● **WORK REQUIRED**:
Extract the full listing below without altering a single character.

● **INFORMATION SHOWN**:
:::

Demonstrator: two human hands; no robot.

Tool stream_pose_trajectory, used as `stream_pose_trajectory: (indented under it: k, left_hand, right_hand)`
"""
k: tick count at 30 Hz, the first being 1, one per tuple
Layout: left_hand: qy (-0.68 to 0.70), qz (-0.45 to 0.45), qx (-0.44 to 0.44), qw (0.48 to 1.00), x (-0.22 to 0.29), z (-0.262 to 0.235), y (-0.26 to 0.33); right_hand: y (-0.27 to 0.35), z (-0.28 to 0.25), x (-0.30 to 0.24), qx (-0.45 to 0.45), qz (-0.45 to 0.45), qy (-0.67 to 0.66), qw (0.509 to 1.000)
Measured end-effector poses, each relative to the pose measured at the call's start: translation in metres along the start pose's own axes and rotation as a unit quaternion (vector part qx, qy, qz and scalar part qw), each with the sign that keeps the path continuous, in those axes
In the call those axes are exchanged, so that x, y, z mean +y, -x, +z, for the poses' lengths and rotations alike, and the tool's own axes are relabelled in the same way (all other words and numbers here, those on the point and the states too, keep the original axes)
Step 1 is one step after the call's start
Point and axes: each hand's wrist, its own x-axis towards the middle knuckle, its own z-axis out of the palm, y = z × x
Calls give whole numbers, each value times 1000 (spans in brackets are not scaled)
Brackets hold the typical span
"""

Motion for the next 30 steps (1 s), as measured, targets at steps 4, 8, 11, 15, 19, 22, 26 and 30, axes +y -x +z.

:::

● **EXPECTED ANSWER**:
Demonstrator: two human hands; no robot.

Tool stream_pose_trajectory, used as `stream_pose_trajectory: (indented under it: k, left_hand, right_hand)`
"""
k: tick count at 30 Hz, the first being 1, one per tuple
Layout: left_hand: qy (-0.68 to 0.70), qz (-0.45 to 0.45), qx (-0.44 to 0.44), qw (0.48 to 1.00), x (-0.22 to 0.29), z (-0.262 to 0.235), y (-0.26 to 0.33); right_hand: y (-0.27 to 0.35), z (-0.28 to 0.25), x (-0.30 to 0.24), qx (-0.45 to 0.45), qz (-0.45 to 0.45), qy (-0.67 to 0.66), qw (0.509 to 1.000)
Measured end-effector poses, each relative to the pose measured at the call's start: translation in metres along the start pose's own axes and rotation as a unit quaternion (vector part qx, qy, qz and scalar part qw), each with the sign that keeps the path continuous, in those axes
In the call those axes are exchanged, so that x, y, z mean +y, -x, +z, for the poses' lengths and rotations alike, and the tool's own axes are relabelled in the same way (all other words and numbers here, those on the point and the states too, keep the original axes)
Step 1 is one step after the call's start
Point and axes: each hand's wrist, its own x-axis towards the middle knuckle, its own z-axis out of the palm, y = z × x
Calls give whole numbers, each value times 1000 (spans in brackets are not scaled)
Brackets hold the typical span
"""

Motion for the next 30 steps (1 s), as measured, targets at steps 4, 8, 11, 15, 19, 22, 26 and 30, axes +y -x +z.

The response is now complete.